**Work required**. How many lines in the records below hold the word "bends"? Answer with the number alone.

**Exercise data**.
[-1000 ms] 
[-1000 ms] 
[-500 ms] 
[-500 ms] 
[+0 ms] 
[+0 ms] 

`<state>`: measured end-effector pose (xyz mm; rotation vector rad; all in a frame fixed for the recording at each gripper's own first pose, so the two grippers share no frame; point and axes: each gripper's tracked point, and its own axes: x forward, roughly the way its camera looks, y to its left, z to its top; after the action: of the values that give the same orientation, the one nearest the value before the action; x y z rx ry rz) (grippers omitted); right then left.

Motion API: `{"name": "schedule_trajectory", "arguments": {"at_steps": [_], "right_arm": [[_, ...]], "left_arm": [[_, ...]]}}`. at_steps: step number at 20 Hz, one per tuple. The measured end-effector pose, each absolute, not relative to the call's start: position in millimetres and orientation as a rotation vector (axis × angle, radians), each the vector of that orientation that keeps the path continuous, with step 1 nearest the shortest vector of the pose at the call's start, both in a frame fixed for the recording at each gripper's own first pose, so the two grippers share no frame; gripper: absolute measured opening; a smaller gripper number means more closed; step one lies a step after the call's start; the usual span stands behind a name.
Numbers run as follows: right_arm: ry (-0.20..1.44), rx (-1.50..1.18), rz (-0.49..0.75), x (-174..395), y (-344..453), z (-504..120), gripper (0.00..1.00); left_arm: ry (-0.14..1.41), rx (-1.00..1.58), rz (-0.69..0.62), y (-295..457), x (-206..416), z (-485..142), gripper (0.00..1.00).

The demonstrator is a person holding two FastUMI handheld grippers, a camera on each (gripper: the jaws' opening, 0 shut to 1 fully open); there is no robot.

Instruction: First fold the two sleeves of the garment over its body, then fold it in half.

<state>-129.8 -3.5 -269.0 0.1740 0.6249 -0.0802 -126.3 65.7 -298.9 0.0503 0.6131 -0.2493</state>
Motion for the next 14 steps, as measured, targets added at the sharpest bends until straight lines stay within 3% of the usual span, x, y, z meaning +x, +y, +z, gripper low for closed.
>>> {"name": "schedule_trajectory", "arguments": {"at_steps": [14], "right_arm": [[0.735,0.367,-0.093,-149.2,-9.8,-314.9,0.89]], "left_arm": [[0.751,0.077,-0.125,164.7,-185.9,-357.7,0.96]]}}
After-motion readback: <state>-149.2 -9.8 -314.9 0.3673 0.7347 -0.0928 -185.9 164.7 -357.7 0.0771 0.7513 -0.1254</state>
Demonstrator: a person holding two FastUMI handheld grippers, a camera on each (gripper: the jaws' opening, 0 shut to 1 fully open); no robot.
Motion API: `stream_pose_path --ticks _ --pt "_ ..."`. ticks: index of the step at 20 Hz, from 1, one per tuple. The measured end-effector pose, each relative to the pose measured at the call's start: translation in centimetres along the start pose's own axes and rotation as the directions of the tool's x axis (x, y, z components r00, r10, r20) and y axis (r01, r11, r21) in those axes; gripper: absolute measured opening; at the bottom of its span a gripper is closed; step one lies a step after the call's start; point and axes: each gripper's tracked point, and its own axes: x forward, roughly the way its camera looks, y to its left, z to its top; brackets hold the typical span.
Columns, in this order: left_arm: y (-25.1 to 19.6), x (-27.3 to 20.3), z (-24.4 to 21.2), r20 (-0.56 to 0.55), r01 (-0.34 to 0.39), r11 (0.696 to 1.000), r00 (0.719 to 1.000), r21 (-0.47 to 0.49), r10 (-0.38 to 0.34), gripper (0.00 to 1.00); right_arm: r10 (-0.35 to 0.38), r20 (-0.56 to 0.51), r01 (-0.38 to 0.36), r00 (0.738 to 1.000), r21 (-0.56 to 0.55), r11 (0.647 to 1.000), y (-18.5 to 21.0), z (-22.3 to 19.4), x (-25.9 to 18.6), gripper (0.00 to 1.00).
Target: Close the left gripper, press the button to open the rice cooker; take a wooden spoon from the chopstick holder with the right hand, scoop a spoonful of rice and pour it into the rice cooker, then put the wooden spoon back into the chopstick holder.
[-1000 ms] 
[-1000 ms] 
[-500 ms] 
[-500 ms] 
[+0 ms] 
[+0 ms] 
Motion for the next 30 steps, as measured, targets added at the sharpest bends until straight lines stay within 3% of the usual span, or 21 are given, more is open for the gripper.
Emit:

**Answer for this exercise**. 2